Recreate the entire listing that appears below, exactly.

**SOURCE DATA**
********

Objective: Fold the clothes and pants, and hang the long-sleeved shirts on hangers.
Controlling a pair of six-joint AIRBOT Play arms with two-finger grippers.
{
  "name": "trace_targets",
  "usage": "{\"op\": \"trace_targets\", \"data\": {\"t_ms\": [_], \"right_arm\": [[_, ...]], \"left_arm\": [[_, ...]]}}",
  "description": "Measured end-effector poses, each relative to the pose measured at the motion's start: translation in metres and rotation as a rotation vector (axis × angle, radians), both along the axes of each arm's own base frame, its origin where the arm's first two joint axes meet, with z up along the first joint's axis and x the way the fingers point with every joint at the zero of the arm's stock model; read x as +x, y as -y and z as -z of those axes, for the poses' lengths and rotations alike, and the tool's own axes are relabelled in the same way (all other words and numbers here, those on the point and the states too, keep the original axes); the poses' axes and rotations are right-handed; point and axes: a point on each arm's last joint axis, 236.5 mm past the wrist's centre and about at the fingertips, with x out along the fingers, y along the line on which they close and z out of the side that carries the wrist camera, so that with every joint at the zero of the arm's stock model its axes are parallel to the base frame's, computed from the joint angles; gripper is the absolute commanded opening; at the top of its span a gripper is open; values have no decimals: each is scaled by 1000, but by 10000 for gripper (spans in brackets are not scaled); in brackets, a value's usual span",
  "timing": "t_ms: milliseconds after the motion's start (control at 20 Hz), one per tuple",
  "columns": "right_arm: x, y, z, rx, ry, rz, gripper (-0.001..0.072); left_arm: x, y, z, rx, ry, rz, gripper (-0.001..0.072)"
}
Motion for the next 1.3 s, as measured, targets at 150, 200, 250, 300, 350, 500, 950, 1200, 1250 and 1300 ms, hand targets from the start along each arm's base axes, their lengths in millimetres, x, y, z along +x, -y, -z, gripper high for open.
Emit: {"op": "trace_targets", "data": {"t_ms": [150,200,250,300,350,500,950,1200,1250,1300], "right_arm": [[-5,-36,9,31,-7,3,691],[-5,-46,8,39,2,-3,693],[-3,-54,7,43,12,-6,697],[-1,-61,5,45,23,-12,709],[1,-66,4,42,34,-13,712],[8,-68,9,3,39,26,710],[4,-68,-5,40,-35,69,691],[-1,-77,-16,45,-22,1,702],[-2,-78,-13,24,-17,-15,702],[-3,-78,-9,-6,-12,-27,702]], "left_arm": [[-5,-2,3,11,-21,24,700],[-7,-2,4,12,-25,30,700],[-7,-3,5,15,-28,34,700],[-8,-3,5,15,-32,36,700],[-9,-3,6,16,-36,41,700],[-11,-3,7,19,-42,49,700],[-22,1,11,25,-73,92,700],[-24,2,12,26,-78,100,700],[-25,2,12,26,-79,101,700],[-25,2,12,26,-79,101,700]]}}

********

**ANSWER BOX**
Objective: Fold the clothes and pants, and hang the long-sleeved shirts on hangers.
Controlling a pair of six-joint AIRBOT Play arms with two-finger grippers.
{
  "name": "trace_targets",
  "usage": "{\"op\": \"trace_targets\", \"data\": {\"t_ms\": [_], \"right_arm\": [[_, ...]], \"left_arm\": [[_, ...]]}}",
  "description": "Measured end-effector poses, each relative to the pose measured at the motion's start: translation in metres and rotation as a rotation vector (axis × angle, radians), both along the axes of each arm's own base frame, its origin where the arm's first two joint axes meet, with z up along the first joint's axis and x the way the fingers point with every joint at the zero of the arm's stock model; read x as +x, y as -y and z as -z of those axes, for the poses' lengths and rotations alike, and the tool's own axes are relabelled in the same way (all other words and numbers here, those on the point and the states too, keep the original axes); the poses' axes and rotations are right-handed; point and axes: a point on each arm's last joint axis, 236.5 mm past the wrist's centre and about at the fingertips, with x out along the fingers, y along the line on which they close and z out of the side that carries the wrist camera, so that with every joint at the zero of the arm's stock model its axes are parallel to the base frame's, computed from the joint angles; gripper is the absolute commanded opening; at the top of its span a gripper is open; values have no decimals: each is scaled by 1000, but by 10000 for gripper (spans in brackets are not scaled); in brackets, a value's usual span",
  "timing": "t_ms: milliseconds after the motion's start (control at 20 Hz), one per tuple",
  "columns": "right_arm: x, y, z, rx, ry, rz, gripper (-0.001..0.072); left_arm: x, y, z, rx, ry, rz, gripper (-0.001..0.072)"
}
Motion for the next 1.3 s, as measured, targets at 150, 200, 250, 300, 350, 500, 950, 1200, 1250 and 1300 ms, hand targets from the start along each arm's base axes, their lengths in millimetres, x, y, z along +x, -y, -z, gripper high for open.
Emit: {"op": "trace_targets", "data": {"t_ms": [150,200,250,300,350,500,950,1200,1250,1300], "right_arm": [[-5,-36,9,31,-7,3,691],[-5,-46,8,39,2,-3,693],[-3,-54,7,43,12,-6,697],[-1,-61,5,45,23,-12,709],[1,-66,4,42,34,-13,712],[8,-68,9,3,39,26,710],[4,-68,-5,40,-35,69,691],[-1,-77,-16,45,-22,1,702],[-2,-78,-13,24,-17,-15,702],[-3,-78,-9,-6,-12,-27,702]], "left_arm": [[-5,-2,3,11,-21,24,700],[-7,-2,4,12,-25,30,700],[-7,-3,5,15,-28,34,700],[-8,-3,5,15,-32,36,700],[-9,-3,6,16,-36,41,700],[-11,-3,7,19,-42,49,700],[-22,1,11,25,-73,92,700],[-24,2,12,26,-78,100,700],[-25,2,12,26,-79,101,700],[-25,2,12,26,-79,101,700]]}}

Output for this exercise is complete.